◆ **Exercise aim**:
Only one stretch of the records below should be repeated. It starts with the line containing "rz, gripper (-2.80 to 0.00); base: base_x" and goes on through the line containing "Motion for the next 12", exactly as written.

[Data shown Boundary: Start]

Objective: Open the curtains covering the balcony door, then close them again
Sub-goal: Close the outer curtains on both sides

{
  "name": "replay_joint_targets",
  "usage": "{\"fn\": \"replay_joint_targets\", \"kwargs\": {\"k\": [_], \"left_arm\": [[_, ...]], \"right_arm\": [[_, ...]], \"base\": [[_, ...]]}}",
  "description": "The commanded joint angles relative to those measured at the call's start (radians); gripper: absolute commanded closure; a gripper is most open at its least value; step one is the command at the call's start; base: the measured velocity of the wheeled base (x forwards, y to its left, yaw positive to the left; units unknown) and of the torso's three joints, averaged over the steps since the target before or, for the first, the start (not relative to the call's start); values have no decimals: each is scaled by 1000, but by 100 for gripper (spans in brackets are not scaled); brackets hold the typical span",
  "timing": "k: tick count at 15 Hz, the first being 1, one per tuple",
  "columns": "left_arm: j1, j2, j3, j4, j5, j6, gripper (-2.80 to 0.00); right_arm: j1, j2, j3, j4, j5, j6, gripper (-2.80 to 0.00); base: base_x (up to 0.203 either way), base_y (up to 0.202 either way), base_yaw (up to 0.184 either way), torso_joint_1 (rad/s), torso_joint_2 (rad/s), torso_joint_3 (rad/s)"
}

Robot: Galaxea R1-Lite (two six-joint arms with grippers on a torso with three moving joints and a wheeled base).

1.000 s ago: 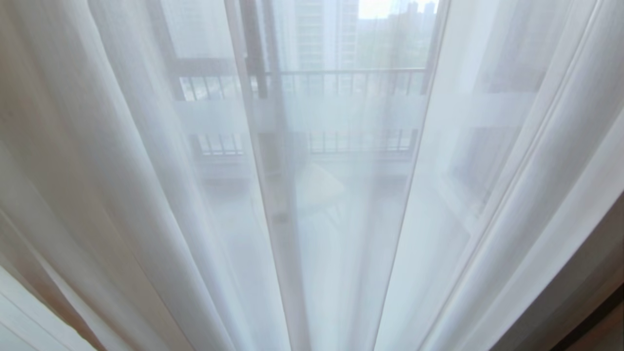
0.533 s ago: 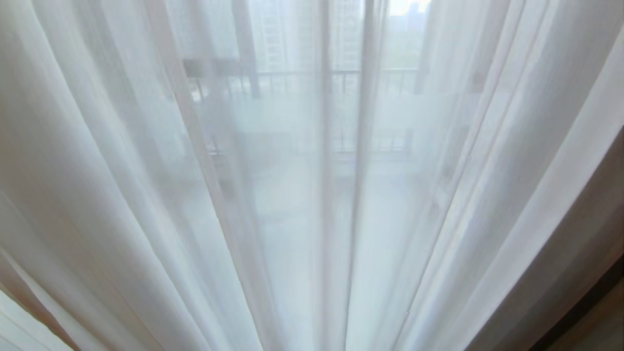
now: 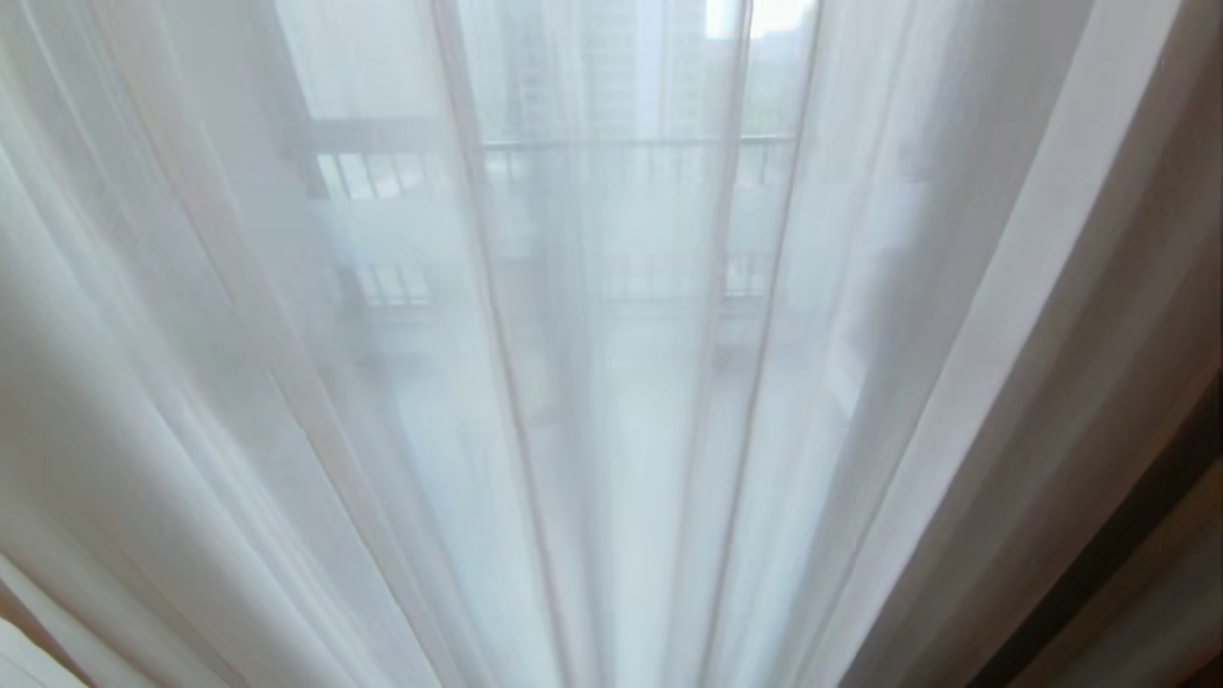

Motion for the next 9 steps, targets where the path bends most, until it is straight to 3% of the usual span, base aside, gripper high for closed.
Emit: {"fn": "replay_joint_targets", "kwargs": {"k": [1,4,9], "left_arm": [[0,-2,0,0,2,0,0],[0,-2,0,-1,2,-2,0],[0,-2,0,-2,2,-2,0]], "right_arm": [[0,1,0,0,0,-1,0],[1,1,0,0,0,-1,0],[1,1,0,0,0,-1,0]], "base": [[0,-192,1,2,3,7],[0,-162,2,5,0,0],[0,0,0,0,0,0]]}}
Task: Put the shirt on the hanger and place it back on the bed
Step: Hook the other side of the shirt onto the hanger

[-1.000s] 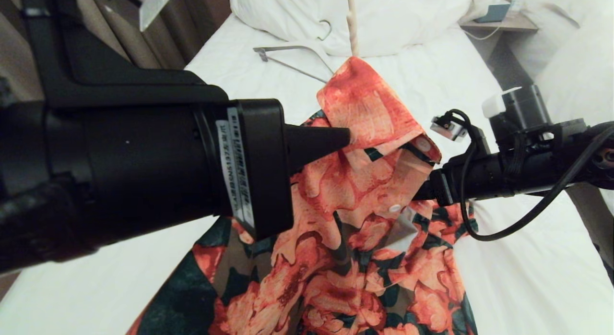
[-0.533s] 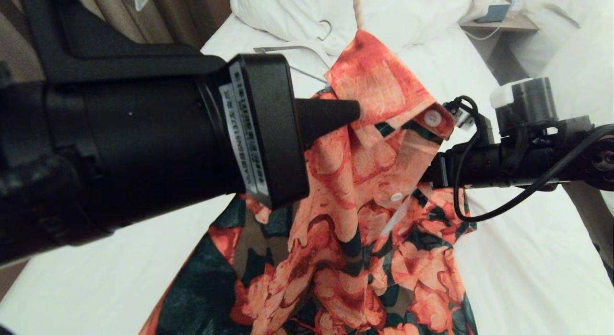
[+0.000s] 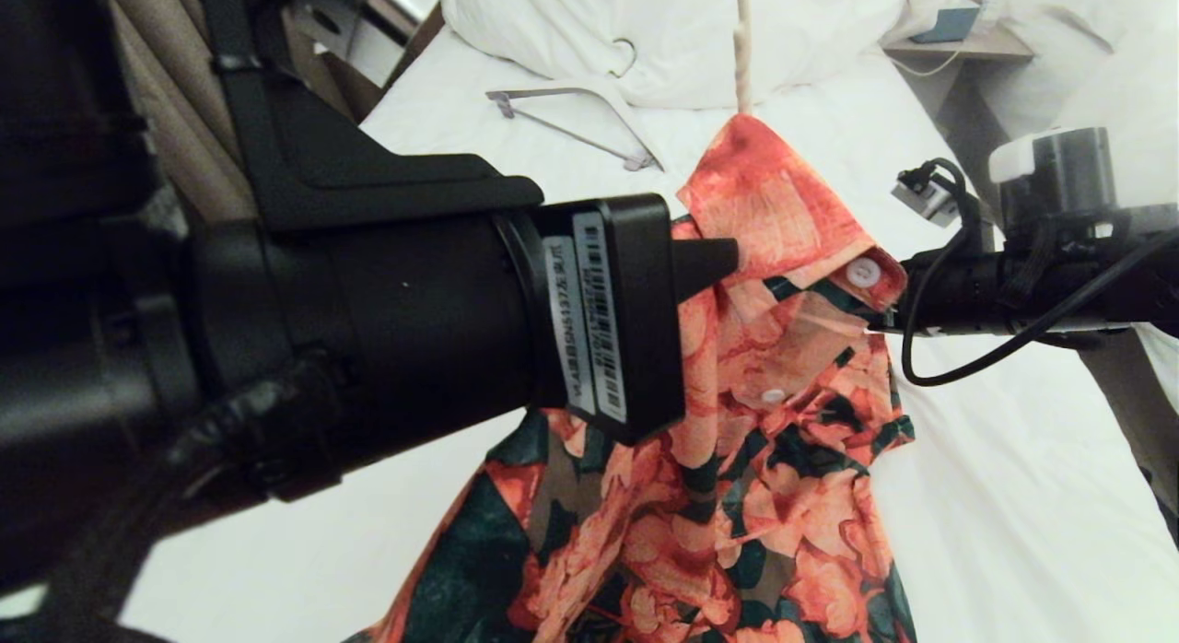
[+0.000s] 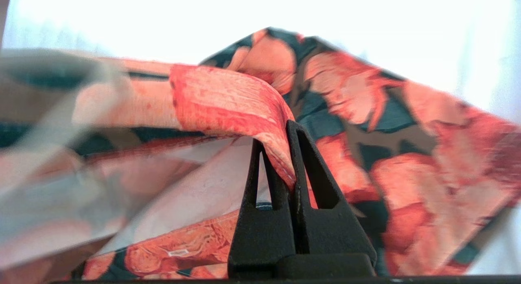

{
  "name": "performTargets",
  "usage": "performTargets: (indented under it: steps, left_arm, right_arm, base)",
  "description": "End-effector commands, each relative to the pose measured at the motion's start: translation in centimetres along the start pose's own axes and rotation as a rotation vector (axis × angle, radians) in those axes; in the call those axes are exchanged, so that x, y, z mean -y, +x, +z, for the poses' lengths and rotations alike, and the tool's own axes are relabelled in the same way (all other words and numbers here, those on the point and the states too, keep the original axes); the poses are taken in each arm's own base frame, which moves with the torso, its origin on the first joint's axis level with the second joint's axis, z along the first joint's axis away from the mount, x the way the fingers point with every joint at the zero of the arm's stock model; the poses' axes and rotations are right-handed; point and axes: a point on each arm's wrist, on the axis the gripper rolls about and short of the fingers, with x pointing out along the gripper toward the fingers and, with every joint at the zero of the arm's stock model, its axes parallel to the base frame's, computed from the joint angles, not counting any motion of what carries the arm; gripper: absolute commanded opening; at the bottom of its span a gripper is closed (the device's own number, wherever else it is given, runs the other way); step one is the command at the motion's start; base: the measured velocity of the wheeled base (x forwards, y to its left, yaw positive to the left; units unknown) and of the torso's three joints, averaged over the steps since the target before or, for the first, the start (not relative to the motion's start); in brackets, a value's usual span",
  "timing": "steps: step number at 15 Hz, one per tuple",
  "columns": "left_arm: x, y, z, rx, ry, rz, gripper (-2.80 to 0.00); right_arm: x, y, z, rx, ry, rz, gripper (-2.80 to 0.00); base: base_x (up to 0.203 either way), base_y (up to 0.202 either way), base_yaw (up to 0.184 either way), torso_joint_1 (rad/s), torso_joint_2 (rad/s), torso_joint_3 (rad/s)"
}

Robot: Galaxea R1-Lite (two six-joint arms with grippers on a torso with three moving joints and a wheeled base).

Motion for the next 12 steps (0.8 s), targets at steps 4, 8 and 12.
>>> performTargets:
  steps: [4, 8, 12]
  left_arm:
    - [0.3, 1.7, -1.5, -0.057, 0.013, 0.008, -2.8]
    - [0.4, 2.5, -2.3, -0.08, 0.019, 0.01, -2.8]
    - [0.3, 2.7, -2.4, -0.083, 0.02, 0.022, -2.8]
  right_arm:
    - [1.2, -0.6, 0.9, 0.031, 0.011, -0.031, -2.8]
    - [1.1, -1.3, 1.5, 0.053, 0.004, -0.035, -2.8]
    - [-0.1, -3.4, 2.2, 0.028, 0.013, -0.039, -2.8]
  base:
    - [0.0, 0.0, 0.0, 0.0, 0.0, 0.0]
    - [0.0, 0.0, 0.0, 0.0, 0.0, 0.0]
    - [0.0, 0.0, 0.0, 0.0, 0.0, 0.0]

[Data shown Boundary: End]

◆ **Result below**:
  "columns": "left_arm: x, y, z, rx, ry, rz, gripper (-2.80 to 0.00); right_arm: x, y, z, rx, ry, rz, gripper (-2.80 to 0.00); base: base_x (up to 0.203 either way), base_y (up to 0.202 either way), base_yaw (up to 0.184 either way), torso_joint_1 (rad/s), torso_joint_2 (rad/s), torso_joint_3 (rad/s)"
}

Robot: Galaxea R1-Lite (two six-joint arms with grippers on a torso with three moving joints and a wheeled base).

Motion for the next 12 steps (0.8 s), targets at steps 4, 8 and 12.

Nothing further remains in this exercise.